Spent the night at a Breckenridge, CO ski house with some buddies and had to park the car outside surrounded by snow plow drifts. The overnight low got to about -10F, in the morning I went out to start the car up and warm it up, which it did but was cranky about it.

Made it to the ski resort, but parked in a pretty exposed area. The high for that day was -8 but with windchills reaching -28. As you can guess it was a cold day snowboarding.

Anyway get back to the car around 3:30, try to start it up and no dice... Battery is working great, starter is trying but the engine won't turn over.

We think maybe the battery is just too cold to give enough amperage to the plugs so we hook the battery it to my friends Subaru (which started up just fine). Still no go.

Getting creative now we push the car down the parking lot in drive (which is weird that you can do in a frozen automatic) to get everything moving and still it doesn't start but we do smell some fuel at the exhaust.

By this time we realize either the Oil or the fuel line is frozen and I am not driving this car off the lot.

Call a tow truck, spend $160 to get it back to the house and put it in the heated garage. (Rental house, I can't afford luxuries like that)

2 hours later the car starts up like nothing was ever the matter, and I just keep it running for 30 minutes to get everything warmed up and haven't had a problem since.

Moral of the story... Every our snow rabbits have have a tolerance for cold!


Anyone have any similar extreme cold weather stories?


PS. 4 years Roadside assistance is based on the build date of the car, not the model year. Turns out my 2007 was built in September and thats when my roadside assistance ran out. Even though no one told me that...
 
#2 ·
I guess this is why Canadian cars are sold with engine block heaters. Sucks that it happened to you, but I suppose any other engine would've done the same without some assistance.

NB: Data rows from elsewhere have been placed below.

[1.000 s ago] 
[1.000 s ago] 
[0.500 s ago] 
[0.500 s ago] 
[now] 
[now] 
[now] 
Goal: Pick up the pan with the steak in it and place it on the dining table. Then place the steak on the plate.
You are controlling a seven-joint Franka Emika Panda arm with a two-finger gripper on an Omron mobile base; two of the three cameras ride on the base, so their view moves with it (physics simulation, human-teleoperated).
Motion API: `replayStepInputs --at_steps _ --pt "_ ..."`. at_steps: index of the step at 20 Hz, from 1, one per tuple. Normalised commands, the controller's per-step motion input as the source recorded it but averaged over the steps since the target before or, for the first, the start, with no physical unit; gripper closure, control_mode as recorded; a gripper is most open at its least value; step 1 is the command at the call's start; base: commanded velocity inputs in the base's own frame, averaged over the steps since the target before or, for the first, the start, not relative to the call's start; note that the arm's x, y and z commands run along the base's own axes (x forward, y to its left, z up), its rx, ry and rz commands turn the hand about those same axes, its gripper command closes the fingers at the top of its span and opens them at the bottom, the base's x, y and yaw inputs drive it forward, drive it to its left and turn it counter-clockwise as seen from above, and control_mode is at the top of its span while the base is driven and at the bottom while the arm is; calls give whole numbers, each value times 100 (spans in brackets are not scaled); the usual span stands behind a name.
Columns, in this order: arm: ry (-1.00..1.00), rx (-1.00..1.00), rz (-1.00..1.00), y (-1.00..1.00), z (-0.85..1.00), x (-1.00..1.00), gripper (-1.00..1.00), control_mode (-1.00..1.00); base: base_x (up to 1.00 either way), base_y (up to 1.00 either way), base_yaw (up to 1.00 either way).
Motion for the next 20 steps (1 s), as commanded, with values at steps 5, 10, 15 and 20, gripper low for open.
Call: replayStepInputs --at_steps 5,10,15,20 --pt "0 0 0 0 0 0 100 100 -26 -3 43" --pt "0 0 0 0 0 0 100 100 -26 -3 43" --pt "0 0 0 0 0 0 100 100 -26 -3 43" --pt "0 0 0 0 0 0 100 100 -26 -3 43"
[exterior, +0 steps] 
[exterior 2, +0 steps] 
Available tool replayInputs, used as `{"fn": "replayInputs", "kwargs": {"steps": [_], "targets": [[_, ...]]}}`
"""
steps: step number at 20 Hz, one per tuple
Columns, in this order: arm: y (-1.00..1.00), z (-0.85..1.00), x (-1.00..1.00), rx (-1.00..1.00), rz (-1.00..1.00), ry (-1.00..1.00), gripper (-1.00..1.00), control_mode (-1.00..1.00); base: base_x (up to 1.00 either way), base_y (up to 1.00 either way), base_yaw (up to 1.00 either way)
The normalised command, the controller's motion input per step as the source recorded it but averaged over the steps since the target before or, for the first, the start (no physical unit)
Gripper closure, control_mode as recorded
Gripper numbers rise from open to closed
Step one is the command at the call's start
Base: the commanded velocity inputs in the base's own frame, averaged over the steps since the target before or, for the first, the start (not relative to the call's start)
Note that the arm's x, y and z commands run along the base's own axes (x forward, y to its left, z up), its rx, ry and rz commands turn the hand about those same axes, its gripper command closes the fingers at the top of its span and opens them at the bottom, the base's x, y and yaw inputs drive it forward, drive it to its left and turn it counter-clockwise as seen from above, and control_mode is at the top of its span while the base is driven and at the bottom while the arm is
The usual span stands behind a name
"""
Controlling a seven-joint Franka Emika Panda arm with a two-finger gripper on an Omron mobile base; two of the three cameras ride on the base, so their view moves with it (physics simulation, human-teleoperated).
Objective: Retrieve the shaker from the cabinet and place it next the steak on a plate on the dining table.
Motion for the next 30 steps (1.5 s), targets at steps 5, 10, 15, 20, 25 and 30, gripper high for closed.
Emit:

And yes, occasionally my Rabbit stutters a little in the winter during a cold start. Luckily it has never stalled or left me stranded anywhere.
 
#3 ·
I would think there is something wrong with your transmission if you could push the car down a hill with the gear selector in "Park." Also, roadside assistance should start from date of purchase or "in service" date. Were you the original owner or did you buy it used? Was it a demo car?
 
#5 ·
Sorry, not in park, in drive. As it it was odd that I could push it if things were supposedly frozen. My bad!

In terms of roadside assistance its not what the lady on the other side said. She said from the manufacture date printed on the inside of your door. Trust me I fought her on this. I was freezing cold and wanted to get of there but they say there is nothing they can do that it is expired. I bought it certified used over a year ago. I wish I would of had it, or they would of honored it.


Also its good to remember that this was also at 10,000ft. So your car might start in the cold, but this is a combination of thin air and cold temps.
 
#7 ·
-23 C is nothing, last winter we had couple days at -40 C + wind (arround -50 with wind) and my car never had problem. It does turn a little bit slower on the first 2-3 turn but then everything is fine.

maybe you just had water in your gas ? and then the water frozed, and then it stopped your gas from going throught your gas line. Don't use cheap gas in the winter, well don't use cheap gas ever ;p.
 
#8 ·
I noticed that when winter came around here, when I went to start the car the "thirty second" high-rev warmup phase wouldn't happen sometimes. It would just sit right under 1k revs. Still does it to this day, hopefully it will come back in summer.

I dont think the temperature has dropped below 0 F out here yet though.
 
#9 ·
I noticed that when winter came around here, when I went to start the car the "thirty second" high-rev warmup phase wouldn't happen sometimes. It would just sit right under 1k revs. Still does it to this day, hopefully it will come back in summer.

I dont think the temperature has dropped below 0 F out here yet though.
This is normal. Same thing happens to me. The revving doesn't occur outside of extreme temperature ranges (also happens to my Rabbit when it's super hot outside). I believe the process is supposed to warm up the catalytic converter. I can understand why it doesn't occur when it's already hot outside, but not for when it's too cold. Nitro can probably give a real explanation.